Abstract:Emergency Medical Services (EMS) demand load has become a considerable burden for many government authorities, and EMS demand is often an early indicator for stress in communities, a warning sign of emerging problems. In this paper, we introduce Deep Planning and Policy Making Net (DeepPPMNet), a Long Short-Term Memory network based, global forecasting and inference framework to forecast the EMS demand, analyse causal relationships, and perform `what-if' analyses for policy-making across multiple local government areas. Unless traditional univariate forecasting techniques, the proposed method follows the global forecasting methodology, where a model is trained across all the available EMS demand time series to exploit the potential cross-series information available.
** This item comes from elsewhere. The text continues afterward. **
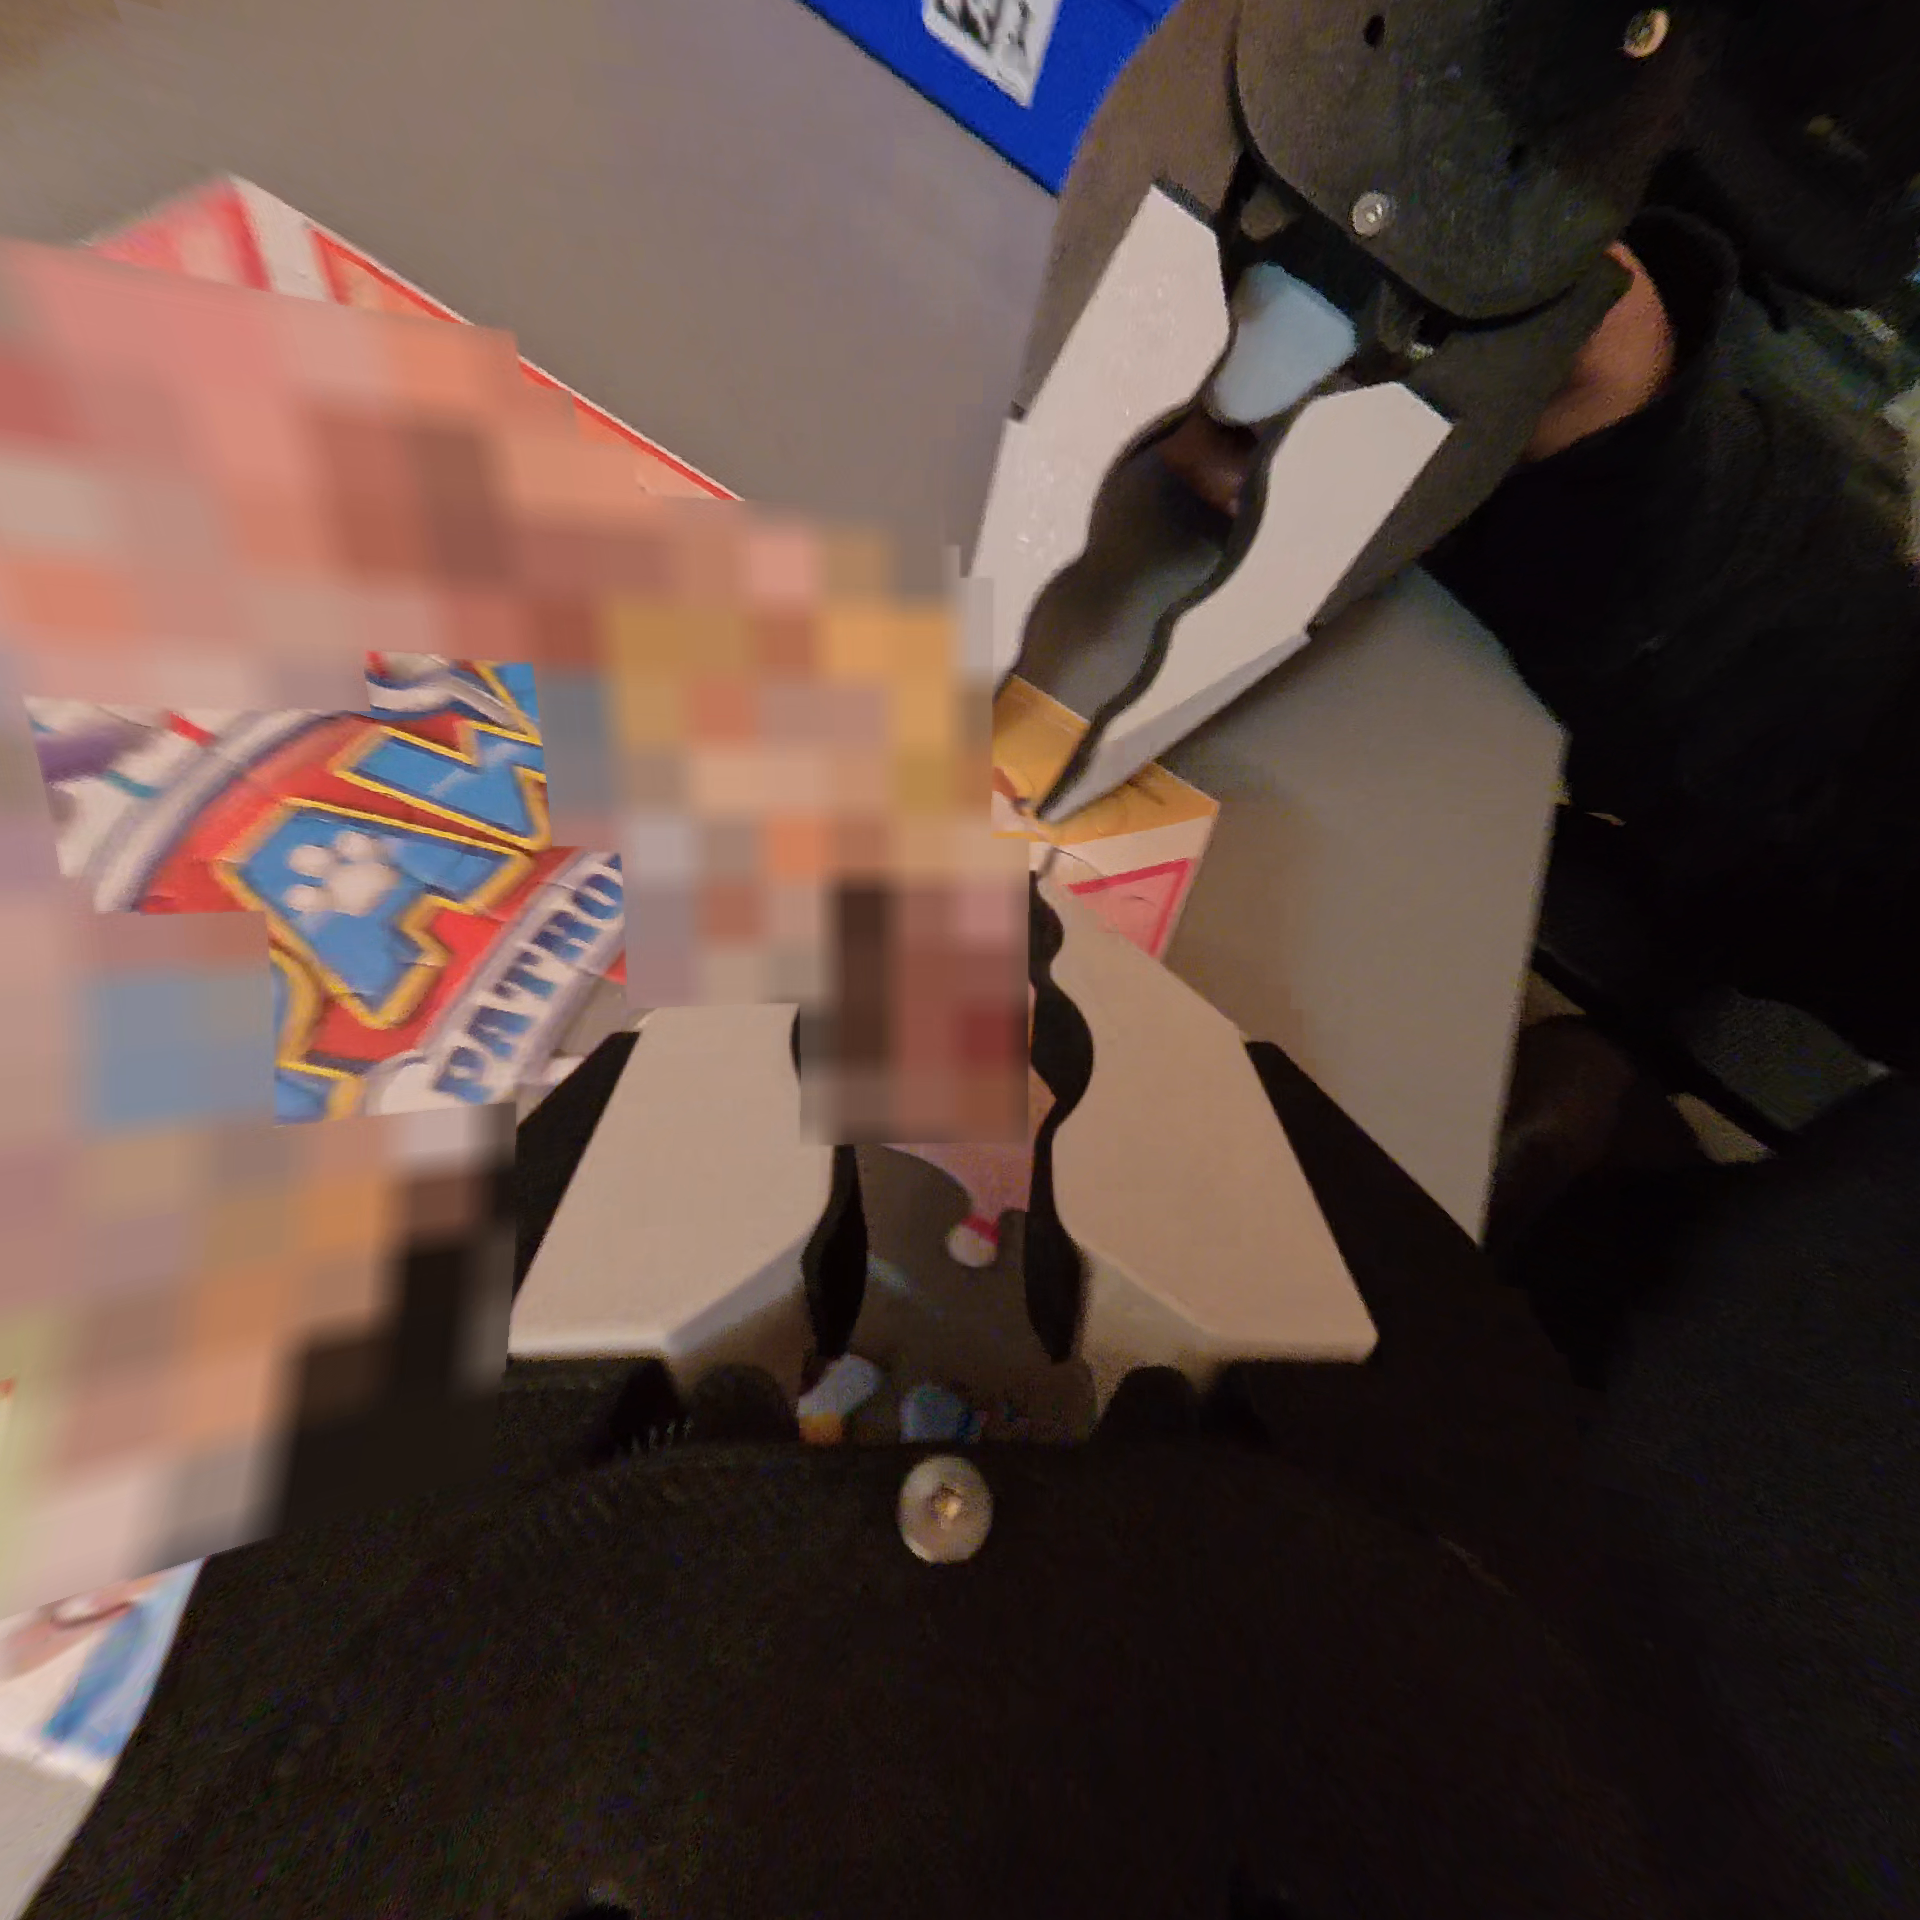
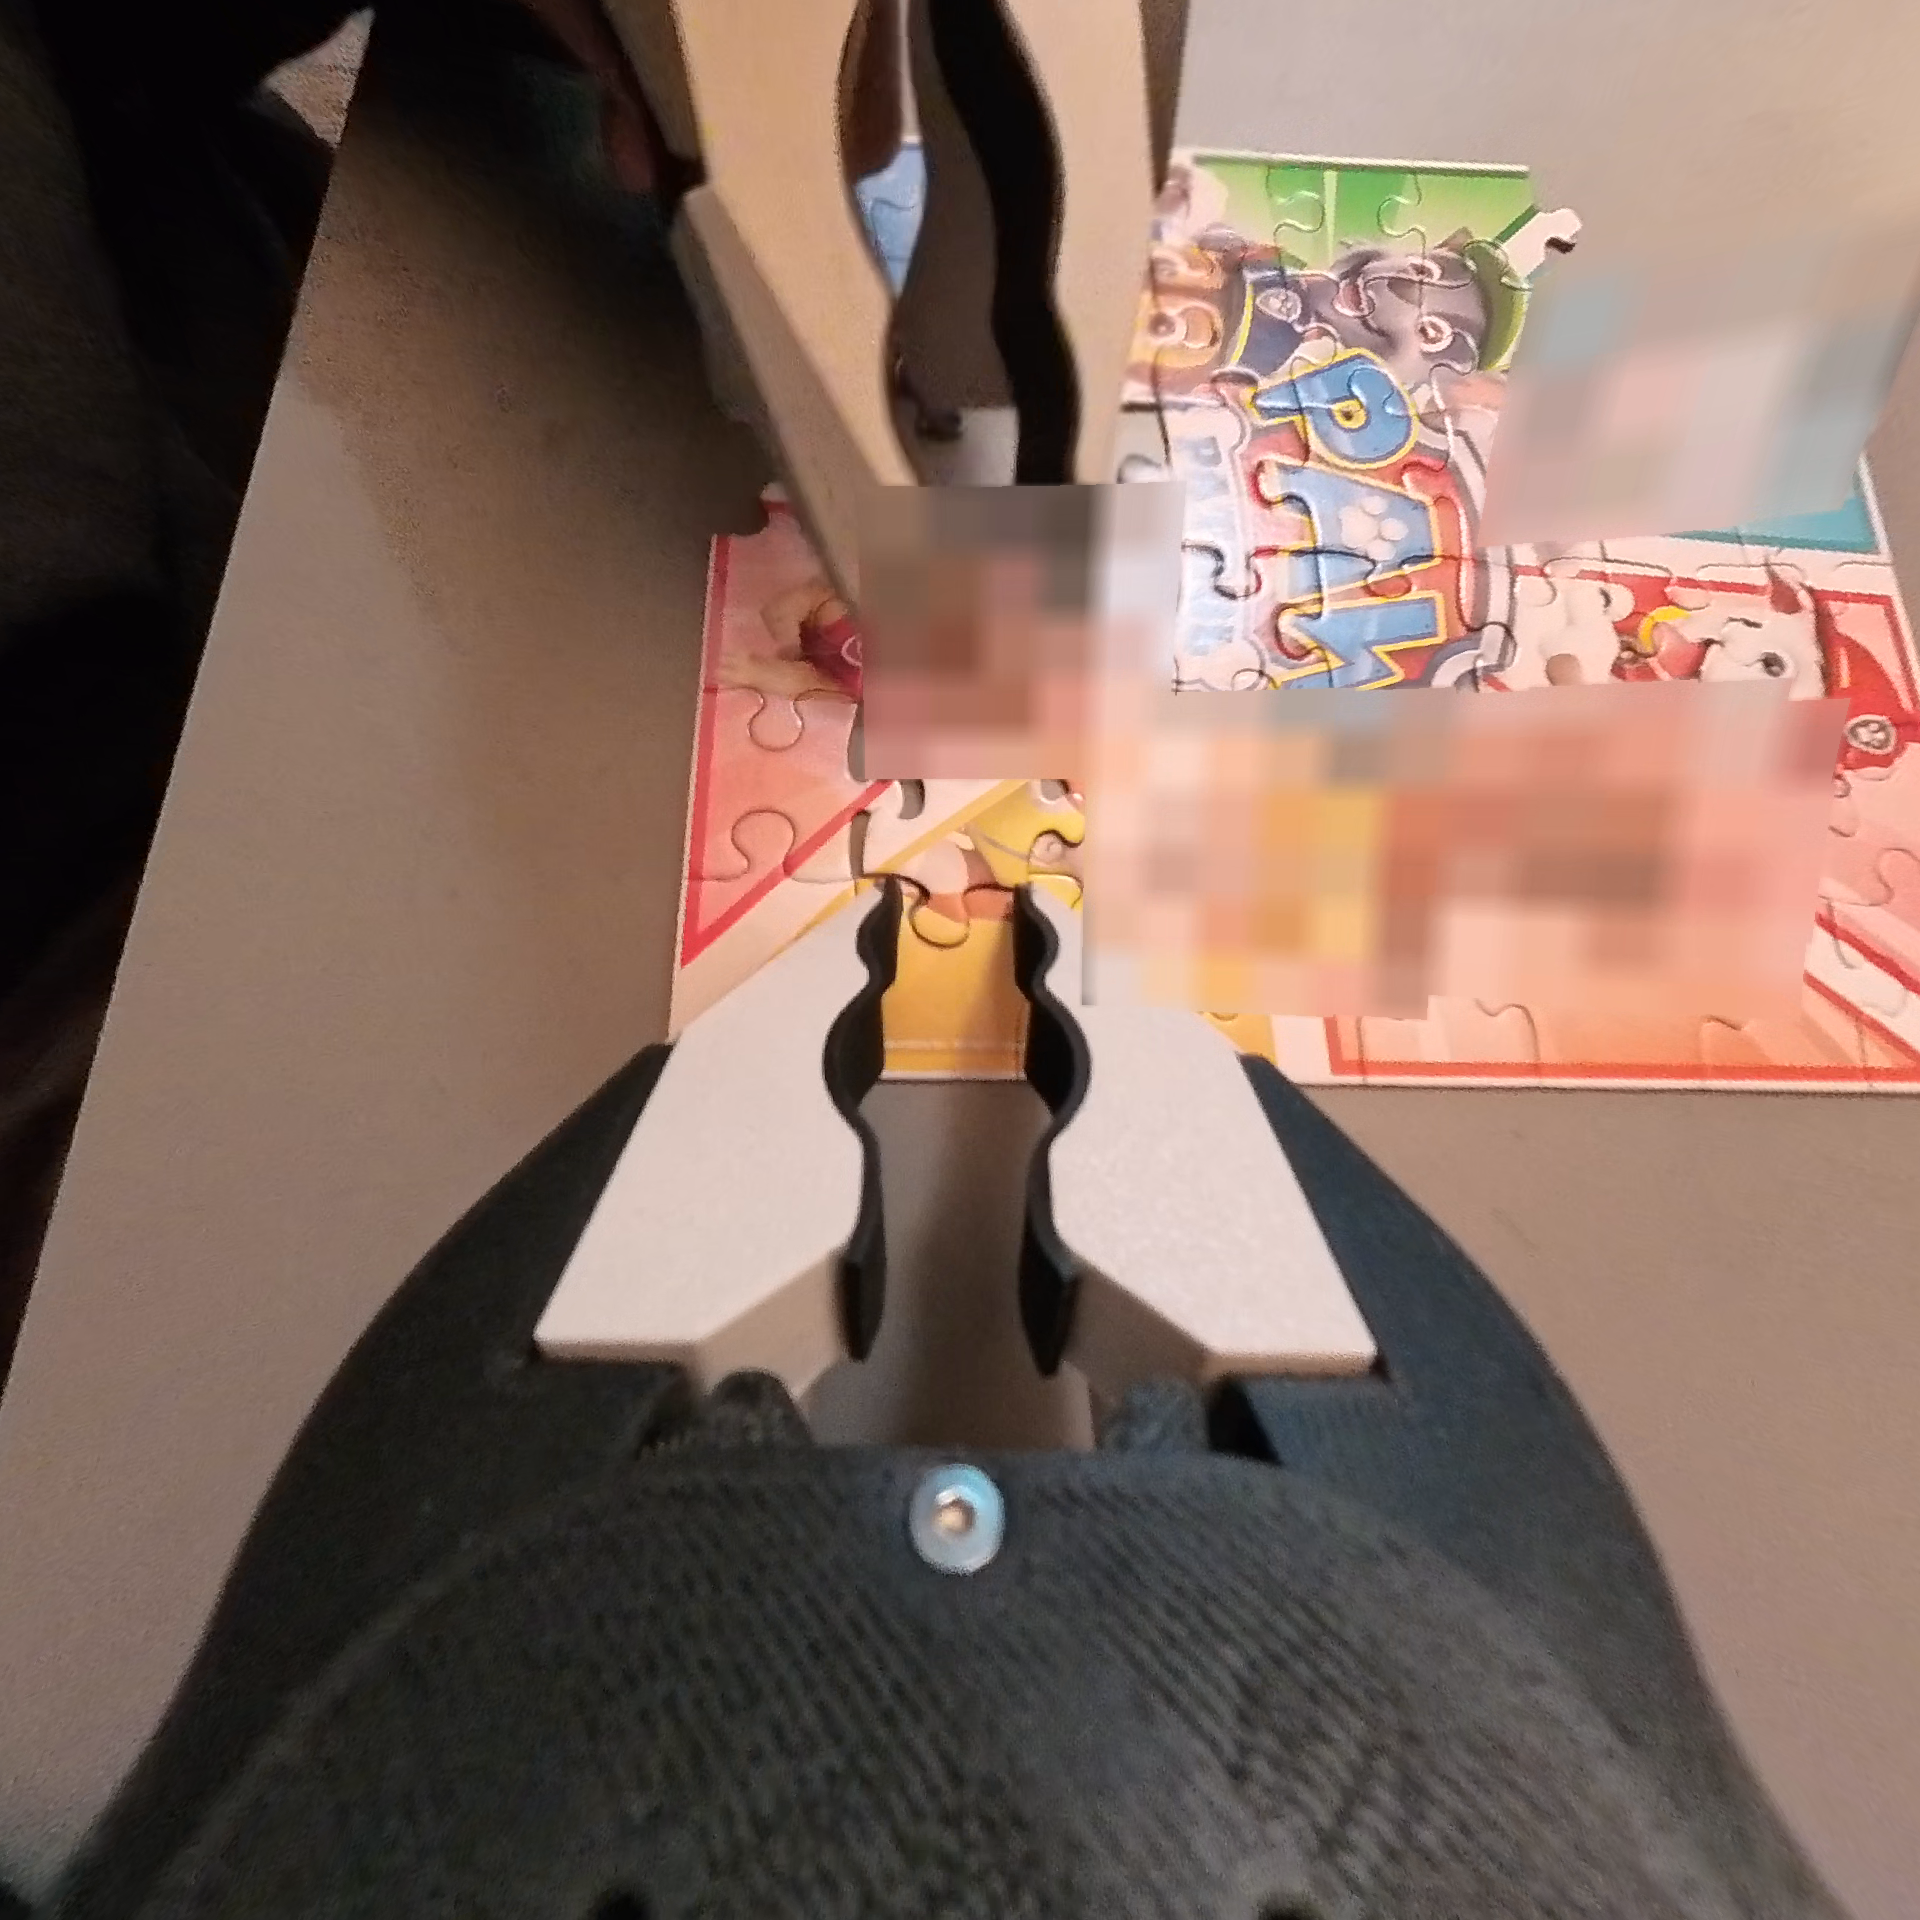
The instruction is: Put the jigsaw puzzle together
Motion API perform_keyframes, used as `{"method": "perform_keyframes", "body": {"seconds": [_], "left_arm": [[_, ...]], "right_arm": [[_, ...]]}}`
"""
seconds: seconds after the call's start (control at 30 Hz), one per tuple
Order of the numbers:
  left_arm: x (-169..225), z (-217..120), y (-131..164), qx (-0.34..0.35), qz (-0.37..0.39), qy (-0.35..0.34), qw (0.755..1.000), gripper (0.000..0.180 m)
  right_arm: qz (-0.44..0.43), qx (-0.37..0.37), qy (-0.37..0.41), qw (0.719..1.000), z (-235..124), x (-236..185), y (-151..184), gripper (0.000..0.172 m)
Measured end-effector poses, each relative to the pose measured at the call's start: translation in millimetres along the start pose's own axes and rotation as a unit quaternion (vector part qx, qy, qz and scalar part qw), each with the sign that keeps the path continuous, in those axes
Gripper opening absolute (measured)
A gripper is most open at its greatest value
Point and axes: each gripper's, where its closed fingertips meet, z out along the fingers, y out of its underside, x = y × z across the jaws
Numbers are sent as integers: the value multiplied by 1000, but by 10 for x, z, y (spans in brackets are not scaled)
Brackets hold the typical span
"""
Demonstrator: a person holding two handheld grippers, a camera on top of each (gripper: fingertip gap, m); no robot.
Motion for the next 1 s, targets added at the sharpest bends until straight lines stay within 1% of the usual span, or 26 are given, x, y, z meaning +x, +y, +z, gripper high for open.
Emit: {"method": "perform_keyframes", "body": {"seconds": [0.07,0.1,0.17,0.23,0.3,0.4,0.53,0.63,0.8,1.0], "left_arm": [[102,51,61,-26,-24,23,999,31],[130,70,90,-36,-21,25,999,31],[72,100,151,-56,2,-6,998,34],[43,109,145,-56,22,-28,998,33],[68,115,153,-63,26,-29,997,36],[121,114,190,-80,36,-24,996,35],[117,84,213,-98,54,-42,993,34],[103,62,226,-106,61,-50,991,32],[171,54,243,-109,55,-25,992,29],[200,53,250,-113,65,-24,991,29]], "right_arm": [[1,1,-1,1000,7,-4,-5,20],[2,1,-2,1000,9,-5,-5,20],[2,1,-2,1000,9,-5,-6,20],[3,0,-1,1000,11,-3,-6,20],[3,0,-1,1000,13,-3,-7,19],[4,0,1,1000,13,6,-5,19],[7,1,-1,1000,20,1,-9,17],[6,3,-4,1000,26,-8,-15,15],[4,4,-4,1000,30,-12,-19,14],[2,5,-6,1000,33,-19,-23,14]]}}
DeepPPMNet also uses seasonal decomposition techniques, incorporated in two different training paradigms into the framework, to suit various characteristics of the EMS related time series data. We then explore causal relationships using the notion of Granger Causality, where the global forecasting framework enables us to perform `what-if' analyses that could be used for the national policy-making process. We empirically evaluate our method, using a set of EMS datasets related to alcohol, drug use and self-harm in Australia. The proposed framework is able to outperform many state-of-the-art techniques and achieve competitive results in terms of forecasting accuracy. We finally illustrate its use for policy-making in an example regarding alcohol outlet licenses.